Saturday, May 10, 2014

software not-precisely-engineering

“always code as if the person who ends up maintaining your code is a violent psychopath who knows where you live.” - stolen from dystopia, unverified

i had an idea a few weeks ago while i was struggling to deal with recruitment agencies, and when i went to morgan stanley i found myself discussing it with the local head of their software division who shared similar ones. our discussion combined them all to form the following:

1. the software world is completely broken. this is because badly written code, compilers and interpreters form the foundation upon which all the rest of the ecosystem relies, and so in addition to bad practices and bugs on the expected levels of code (applications, etc.) there are loads of instances where the code cannot be written well without it breaking.

2. most code is written badly because it's done under time constraints and only the barest minimum functionality is demanded by management. the fact that code can be rewritten gives people a sense that it's okay to publish bugs into the public domain.

3. there should be an authority with whom every software engineer would have to register. not only would this authority ensure minimum acceptable proficiency, but they would also be responsible for monitoring and auditing code produced by licensed professionals.

4. any software engineer caught publishing badly designed or untested code would forfeit his license.

two things would come from this:

1. the licensing authority would be able to assure any employer that a developer is technically capable; the employer would only need to worry about cultural fit.

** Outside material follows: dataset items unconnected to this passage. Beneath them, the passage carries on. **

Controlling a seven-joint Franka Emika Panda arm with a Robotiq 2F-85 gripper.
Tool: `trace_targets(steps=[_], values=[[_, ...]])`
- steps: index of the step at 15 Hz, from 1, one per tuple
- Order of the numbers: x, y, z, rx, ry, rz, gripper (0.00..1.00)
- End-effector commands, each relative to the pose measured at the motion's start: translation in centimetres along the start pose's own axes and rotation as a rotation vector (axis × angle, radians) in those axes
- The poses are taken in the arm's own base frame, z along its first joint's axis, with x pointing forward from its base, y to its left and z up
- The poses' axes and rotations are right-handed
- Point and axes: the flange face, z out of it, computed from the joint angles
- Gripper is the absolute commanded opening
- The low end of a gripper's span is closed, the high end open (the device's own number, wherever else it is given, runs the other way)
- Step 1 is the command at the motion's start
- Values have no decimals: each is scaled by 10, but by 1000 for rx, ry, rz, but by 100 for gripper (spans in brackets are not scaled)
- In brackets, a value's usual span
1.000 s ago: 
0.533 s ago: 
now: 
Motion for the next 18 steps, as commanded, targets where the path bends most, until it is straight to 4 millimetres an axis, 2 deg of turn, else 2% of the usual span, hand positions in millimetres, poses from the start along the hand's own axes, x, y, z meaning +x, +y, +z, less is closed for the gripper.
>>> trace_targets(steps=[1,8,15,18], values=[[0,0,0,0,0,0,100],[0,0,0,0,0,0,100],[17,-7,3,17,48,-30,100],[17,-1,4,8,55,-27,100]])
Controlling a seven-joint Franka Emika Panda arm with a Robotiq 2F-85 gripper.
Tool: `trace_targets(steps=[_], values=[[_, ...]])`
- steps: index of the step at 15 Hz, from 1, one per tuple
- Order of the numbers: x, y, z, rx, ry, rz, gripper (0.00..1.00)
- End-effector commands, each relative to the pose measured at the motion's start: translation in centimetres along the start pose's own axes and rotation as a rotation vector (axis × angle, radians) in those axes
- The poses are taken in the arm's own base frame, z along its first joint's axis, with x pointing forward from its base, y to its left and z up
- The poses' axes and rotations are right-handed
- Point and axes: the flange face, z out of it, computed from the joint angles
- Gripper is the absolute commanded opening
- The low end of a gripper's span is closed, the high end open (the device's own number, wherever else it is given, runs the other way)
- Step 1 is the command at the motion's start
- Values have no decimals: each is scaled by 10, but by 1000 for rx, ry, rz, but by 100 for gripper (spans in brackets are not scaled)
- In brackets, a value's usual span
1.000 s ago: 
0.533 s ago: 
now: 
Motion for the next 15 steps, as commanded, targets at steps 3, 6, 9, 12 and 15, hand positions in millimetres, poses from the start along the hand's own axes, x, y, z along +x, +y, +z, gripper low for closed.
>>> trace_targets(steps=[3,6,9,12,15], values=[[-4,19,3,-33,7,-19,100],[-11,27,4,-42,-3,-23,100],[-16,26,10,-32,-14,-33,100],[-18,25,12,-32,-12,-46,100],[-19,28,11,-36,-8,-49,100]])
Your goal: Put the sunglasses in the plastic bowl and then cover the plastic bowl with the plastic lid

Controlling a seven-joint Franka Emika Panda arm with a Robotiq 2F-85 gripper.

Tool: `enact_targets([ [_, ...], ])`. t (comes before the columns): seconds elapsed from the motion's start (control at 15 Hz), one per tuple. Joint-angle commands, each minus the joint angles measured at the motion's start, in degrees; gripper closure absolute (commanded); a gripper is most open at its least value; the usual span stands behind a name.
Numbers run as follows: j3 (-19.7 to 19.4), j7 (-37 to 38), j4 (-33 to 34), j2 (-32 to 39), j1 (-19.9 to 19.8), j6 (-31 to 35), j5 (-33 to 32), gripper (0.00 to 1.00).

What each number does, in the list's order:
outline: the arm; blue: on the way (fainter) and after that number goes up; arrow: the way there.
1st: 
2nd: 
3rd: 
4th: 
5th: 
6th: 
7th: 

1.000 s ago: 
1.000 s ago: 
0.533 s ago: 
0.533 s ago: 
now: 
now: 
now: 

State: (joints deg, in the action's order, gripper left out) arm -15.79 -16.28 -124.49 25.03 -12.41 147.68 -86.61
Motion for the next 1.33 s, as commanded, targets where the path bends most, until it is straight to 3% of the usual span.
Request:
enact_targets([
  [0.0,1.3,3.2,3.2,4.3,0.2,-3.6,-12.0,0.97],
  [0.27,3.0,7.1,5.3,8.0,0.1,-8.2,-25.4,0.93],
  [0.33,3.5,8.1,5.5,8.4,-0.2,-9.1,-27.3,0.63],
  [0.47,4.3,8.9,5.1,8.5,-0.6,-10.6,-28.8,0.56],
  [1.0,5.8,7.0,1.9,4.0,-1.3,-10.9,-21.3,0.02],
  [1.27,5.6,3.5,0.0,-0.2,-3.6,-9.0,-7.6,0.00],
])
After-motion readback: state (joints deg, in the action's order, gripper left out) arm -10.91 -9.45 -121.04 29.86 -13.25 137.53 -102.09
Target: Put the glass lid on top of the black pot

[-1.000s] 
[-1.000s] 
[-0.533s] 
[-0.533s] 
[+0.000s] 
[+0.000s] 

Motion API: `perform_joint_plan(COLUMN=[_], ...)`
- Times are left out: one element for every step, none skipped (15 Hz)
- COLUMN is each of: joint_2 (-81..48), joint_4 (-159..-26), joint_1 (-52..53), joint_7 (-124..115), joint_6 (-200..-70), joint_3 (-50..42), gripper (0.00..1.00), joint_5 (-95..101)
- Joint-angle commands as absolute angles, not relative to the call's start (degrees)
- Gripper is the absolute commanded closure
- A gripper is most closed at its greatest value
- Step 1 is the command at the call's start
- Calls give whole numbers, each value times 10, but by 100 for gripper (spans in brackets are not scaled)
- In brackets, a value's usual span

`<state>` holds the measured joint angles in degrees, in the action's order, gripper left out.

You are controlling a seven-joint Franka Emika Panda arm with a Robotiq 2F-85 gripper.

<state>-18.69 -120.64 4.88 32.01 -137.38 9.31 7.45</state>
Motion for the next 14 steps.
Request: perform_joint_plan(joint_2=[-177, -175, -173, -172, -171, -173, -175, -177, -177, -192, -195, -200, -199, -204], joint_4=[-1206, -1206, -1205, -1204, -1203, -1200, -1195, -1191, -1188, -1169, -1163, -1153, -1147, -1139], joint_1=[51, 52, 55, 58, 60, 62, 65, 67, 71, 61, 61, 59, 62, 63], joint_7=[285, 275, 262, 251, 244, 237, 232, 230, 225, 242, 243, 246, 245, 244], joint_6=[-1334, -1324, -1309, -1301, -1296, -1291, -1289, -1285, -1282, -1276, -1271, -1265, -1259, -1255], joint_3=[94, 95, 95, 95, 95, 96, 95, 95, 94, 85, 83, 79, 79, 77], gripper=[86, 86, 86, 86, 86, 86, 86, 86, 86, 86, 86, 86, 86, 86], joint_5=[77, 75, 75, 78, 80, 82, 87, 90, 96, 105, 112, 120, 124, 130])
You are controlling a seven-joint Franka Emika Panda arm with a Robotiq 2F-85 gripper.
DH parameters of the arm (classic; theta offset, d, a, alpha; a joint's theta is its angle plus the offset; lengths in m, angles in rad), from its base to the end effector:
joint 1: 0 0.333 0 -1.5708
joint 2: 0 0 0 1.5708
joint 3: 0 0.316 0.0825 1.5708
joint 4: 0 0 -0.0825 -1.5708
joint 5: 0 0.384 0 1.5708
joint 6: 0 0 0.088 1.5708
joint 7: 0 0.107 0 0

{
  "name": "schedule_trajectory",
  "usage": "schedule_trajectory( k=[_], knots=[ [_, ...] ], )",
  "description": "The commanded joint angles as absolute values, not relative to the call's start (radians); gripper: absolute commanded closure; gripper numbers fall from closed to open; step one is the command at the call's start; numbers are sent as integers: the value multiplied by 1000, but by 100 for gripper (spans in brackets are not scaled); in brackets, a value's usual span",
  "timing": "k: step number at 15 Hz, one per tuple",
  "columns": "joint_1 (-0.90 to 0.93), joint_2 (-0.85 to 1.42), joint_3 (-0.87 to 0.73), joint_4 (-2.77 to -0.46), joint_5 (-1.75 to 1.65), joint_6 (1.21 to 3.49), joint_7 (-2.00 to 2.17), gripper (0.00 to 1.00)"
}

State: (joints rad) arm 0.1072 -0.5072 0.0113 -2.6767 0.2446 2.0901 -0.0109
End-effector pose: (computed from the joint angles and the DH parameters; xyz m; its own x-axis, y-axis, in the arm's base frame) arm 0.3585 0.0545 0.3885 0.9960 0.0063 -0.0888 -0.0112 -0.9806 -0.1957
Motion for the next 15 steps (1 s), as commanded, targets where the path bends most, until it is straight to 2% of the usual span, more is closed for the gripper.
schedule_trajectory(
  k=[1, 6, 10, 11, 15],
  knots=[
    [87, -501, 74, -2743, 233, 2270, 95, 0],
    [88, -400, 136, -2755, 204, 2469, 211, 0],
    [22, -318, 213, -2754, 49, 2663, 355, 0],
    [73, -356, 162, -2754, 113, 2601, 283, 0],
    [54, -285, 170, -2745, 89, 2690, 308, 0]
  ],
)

2. a licensed developer would be motivated to refuse any instruction to perform unethical or irresponsible acts on grounds that his license would be at risk and would be worth more than his job. any employer attempting to force a licensed engineer to produce badly designed code could be blacklisted by the authority.

...

kinda like when a doctor doesn't save the hospital cash by putting a band-aid on a wound that requires surgery.
"sorry, if i don't adhere to the standard of ethics i could lose my license. how about we actually solve the problem instead?"

...

all arguments for or against are welcome in the comments.